Flexible fibers embedded with sensors and light sources have been used to manipulate and monitor the connections between the brain and the digestive tract of freely moving mice. [Image: MIT]
Scientists at the Massachusetts Institute of Technology (MIT) and Duke University in the United States have reportedly created multifunctional optical fibers that can be used to probe and control the neuronal circuits connecting the brain to the digestive system (Nat. Biotechnol., doi: 10.1038/s41587-023-01833-5). By embedding sensors, light sources, electrodes and microfluidic channels into polymer fibers, the researchers created implantable devices that they say allowed them to manipulate sensory cells inside the intestines of freely moving mice.
The multifunctional fibers provide a wireless interface for optogenetic stimulation, which allows biological processes to be probed with millisecond precision by activating light-sensitive molecules within specific cells. In this study, the aim was to measure signals passing between the brain and the nervous system of the gut, which control feelings of hunger and satiety through both neuronal communication and hormone release.
Probing and controlling
The fiber-based devices were fabricated using thermal drawing, a single-step process that allows multiple microelectronic components to be incorporated into a continuous length of fiber—including micro-LEDs for optogenetics, thermal sensors for measuring tissue temperature, and microfluidic channels for drug and gene delivery.
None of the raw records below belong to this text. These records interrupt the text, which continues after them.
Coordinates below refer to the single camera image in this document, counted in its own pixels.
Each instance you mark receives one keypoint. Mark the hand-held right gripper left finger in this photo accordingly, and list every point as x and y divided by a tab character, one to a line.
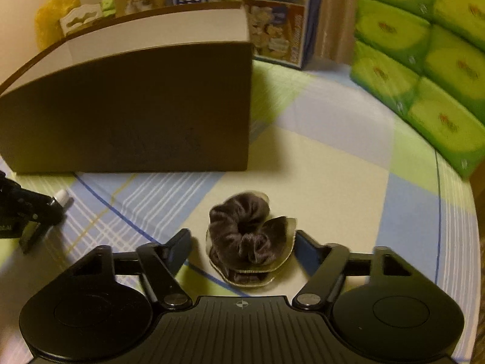
180	244

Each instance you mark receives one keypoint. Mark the green tissue box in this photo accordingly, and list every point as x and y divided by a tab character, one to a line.
107	7

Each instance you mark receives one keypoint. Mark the black tube with white cap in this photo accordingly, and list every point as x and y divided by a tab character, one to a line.
64	199

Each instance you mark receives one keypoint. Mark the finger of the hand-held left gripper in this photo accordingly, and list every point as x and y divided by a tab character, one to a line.
34	237
39	204

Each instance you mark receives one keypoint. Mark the brown cardboard box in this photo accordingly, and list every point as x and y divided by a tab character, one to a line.
132	113

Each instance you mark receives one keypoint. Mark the yellow plastic bag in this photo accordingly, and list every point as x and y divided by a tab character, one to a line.
53	11

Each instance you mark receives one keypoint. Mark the brown velvet scrunchie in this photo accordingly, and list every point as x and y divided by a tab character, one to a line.
246	239

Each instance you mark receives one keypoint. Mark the white scalloped cardboard box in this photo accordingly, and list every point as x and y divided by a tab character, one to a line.
79	19

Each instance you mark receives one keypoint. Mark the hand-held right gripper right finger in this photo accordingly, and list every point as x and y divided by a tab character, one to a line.
309	250

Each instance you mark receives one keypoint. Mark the pack of green tissue packets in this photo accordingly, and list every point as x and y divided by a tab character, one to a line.
435	64

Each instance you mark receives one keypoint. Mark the blue milk carton box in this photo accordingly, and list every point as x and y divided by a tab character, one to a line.
265	15

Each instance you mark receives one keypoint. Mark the checked cloth desktop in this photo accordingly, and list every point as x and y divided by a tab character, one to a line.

The drawing process can also be adapted to create more rigid implants for use in the brain, as well as softer and more compliant versions that can be inserted into the tortuous digestive tract without damaging the lining.
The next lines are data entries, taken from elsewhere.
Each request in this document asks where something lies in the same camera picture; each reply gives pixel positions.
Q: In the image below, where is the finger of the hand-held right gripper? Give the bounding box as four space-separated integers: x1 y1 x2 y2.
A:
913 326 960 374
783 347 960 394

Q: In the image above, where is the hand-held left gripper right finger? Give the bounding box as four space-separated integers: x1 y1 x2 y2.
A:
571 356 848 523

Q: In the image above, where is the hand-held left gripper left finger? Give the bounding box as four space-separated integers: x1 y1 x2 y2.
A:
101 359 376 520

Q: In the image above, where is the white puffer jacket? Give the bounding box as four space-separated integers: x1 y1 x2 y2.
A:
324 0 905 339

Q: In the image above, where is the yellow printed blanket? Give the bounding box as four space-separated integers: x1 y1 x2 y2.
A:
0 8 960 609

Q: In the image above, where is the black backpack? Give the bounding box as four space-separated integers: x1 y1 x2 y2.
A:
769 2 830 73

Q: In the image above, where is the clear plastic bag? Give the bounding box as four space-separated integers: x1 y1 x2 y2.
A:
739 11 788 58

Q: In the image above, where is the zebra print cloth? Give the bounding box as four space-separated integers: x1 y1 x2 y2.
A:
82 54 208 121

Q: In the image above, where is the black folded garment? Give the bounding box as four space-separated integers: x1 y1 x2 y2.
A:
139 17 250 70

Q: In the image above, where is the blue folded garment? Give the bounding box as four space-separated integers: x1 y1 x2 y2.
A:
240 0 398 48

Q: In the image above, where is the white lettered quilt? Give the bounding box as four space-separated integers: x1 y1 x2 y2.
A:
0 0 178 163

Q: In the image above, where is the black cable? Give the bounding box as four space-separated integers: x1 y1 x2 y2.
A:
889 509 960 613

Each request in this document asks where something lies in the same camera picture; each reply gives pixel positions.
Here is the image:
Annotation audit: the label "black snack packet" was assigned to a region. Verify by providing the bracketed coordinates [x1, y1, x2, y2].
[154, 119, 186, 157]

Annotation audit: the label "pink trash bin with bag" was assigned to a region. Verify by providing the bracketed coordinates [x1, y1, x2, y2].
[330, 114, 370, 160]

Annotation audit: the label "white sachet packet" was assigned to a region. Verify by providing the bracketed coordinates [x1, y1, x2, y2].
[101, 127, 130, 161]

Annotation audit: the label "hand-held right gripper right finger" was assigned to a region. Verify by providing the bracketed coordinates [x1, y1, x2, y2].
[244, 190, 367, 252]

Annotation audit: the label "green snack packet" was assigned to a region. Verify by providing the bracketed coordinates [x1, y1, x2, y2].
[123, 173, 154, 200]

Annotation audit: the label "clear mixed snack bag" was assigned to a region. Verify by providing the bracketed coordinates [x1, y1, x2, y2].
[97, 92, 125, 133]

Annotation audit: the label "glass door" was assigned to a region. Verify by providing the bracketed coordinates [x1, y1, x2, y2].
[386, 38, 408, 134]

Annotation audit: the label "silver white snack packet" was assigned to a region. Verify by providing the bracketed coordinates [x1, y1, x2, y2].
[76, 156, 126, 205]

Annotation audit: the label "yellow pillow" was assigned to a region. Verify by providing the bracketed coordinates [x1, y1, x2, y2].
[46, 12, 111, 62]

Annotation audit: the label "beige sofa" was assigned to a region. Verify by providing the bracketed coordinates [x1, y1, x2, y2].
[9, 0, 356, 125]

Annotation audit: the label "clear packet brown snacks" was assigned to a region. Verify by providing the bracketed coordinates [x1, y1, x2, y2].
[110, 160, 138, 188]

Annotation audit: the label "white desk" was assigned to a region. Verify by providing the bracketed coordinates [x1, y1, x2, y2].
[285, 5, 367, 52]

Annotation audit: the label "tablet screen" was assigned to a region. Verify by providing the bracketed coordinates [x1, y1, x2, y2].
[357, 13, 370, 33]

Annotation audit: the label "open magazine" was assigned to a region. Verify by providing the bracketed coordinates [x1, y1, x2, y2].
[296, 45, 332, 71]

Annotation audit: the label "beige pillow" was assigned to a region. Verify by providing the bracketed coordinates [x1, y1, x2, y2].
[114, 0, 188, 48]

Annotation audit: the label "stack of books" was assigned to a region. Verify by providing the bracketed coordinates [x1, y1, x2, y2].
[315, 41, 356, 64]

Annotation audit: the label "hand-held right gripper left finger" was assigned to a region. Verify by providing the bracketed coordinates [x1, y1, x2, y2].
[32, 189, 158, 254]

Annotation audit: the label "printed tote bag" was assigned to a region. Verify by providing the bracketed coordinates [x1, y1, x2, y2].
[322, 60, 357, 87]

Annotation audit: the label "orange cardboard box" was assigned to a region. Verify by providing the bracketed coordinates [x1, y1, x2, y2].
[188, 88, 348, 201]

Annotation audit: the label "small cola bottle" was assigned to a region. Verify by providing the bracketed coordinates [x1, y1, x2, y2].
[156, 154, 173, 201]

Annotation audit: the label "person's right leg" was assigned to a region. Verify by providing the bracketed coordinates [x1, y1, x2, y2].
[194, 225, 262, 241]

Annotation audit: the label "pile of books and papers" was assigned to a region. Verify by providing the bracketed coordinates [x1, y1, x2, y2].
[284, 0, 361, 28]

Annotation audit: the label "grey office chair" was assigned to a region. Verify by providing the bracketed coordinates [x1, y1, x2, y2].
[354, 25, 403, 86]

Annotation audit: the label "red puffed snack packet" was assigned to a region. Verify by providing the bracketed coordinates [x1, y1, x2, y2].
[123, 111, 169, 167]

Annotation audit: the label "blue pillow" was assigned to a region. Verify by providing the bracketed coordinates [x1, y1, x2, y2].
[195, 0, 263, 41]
By stimulating cells that produce cholecystokinin, a hormone that creates a feeling of fullness, the researchers were able to suppress the appetite of animals that had not eaten for several hours.
A wireless circuit provides real-time control and measurement of the implants, which in one experiment allowed the researchers to release sucrose into the guts of mice when they entered a specific chamber of the cage. This activates a dopamine response in the brain, prompting the animals to return to the same chamber in search of the dopamine reward. In further experiments, the researchers found that they could induce same reward-seeking behavior by stimulating nerve endings in the gut, showing that biological processes in the digestive system can generate a response in the brain.
Further evidence for this crosstalk came from experiments that aimed to influence the feeding behavior of the mice. By stimulating cells that produce cholecystokinin, a hormone that creates a feeling of fullness, the researchers were able to suppress the appetite of animals that had not eaten for several hours. A similar effect was observed when they triggered the release of a peptide that curbs the appetite after consuming very rich foods.
Studying neurological conditions
The team now plans to use the multifunctional devices to study neurological conditions that are believed to have a gut–brain connection, such as autism and Parkinson’s disease. “Maybe there is an opportunity for us to begin managing some of those conditions by manipulating the peripheral gut–brain circuits in a way that does not directly ‘touch’ the brain,” comments senior author Polina Anikeeva from MIT.